Nurses, U of C Medical Center Prepare for Possible Walkout

The walkout would be the second this year if nurses walk off the job on Nov. 26

The University of Chicago Medical Center is preparing for a nurses’ walkout just ahead of the Thanksgiving holiday, and those preparations include transferring patients to other hospitals.

Last week, the National Nurses Organizing Committee/National Nurses United gave notice to the hospital that its members were planning a one-day walkout on Nov. 26.

If the walkout takes place, it would be the second such walkout this year as the sides continue to negotiate a new contract.

In the previous strike, nurses were kept off the job for five days, as replacement nurses were hired by the hospital and could not be brought in for a single day of work.

This time around, nurses at the hospital are disappointed that they are once again facing the possibility of a work stoppage.

“It’s sad. It’s very disheartening that we had a strike and the medical center is still refusing to negotiate in good faith,” RN Elaine Mister said.

That strike was the first in the prestigious hospital’s history, and saw nurses walk off the job for five days.

Now, as another strike potentially looms, both sides are at odds over the sticking points that remain in negotiations.

“It’s pretty straightforward,” UCMC President Sharon O’Keefe said. “This is solely about money. That’s it.”

Members of the nurses’ union disagreed with that assessment.

“This is not over incentive pay,” Mister said. ‘This is over us potentially losing patient care support nurses. We need those nurses.”

The new strike vote came in mid-November after nurses say that hospital officials recently proposed eliminating those support nurses, who assist younger nurses in a mentorship role and aid them with their responsibilities at the hospital. 

Hospital officials say they have offered "significant compromises" to the union, and are "disappointed" in the potential walkout. 

"The union (has) rejected all of the compromises that UCMC had offered on major issues, and gave us a proposal reinforcing its inflexible demands," the hospital said in a statement. 

As the sides look to bridge the gulf preventing an agreement, patients are once again caught in the middle. The hospital has closed its level 1 trauma center, and ambulances have been put into emergency room bypass. No patients can be transferred in from other community hospitals, and high-risk labor and delivery patients are being transferred out.

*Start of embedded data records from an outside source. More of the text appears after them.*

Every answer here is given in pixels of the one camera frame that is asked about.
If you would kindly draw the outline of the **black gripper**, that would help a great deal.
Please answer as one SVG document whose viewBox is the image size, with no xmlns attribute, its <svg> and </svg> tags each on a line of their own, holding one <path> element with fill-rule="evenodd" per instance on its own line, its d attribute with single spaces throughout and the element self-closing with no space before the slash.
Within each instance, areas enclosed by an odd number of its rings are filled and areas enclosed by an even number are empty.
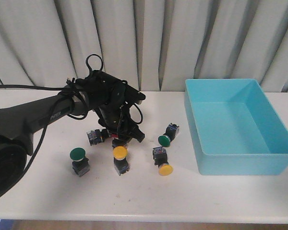
<svg viewBox="0 0 288 230">
<path fill-rule="evenodd" d="M 124 102 L 117 96 L 116 85 L 120 82 L 127 83 L 98 70 L 94 70 L 84 79 L 75 81 L 76 85 L 87 93 L 89 109 L 93 109 L 98 114 L 99 123 L 111 130 L 115 139 L 126 144 L 134 138 L 141 143 L 145 134 L 131 120 L 130 106 L 133 104 Z"/>
</svg>

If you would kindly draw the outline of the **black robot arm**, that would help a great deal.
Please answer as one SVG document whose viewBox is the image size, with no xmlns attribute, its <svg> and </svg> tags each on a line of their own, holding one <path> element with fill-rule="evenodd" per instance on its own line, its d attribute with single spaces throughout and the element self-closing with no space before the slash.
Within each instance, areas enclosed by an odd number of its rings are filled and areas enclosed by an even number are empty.
<svg viewBox="0 0 288 230">
<path fill-rule="evenodd" d="M 26 158 L 36 156 L 33 135 L 64 116 L 82 120 L 94 111 L 110 134 L 142 141 L 145 135 L 131 119 L 130 107 L 144 99 L 126 81 L 93 70 L 84 79 L 68 81 L 55 96 L 0 109 L 0 196 L 27 172 L 31 162 Z"/>
</svg>

Dozens of sick children at Comer Children’s Hospital are being transferred as well.

“There are tears, sometimes yelling, and sometimes just sobbing and hugging, asking if they can be the exception,” Comer Children’s Hospital VP Emily Chase said. “It’s heartbreaking to have this conversation with them.”

Both sides will return to the bargaining table on Friday, and are hoping that a resolution can be reached to avoid the walkout.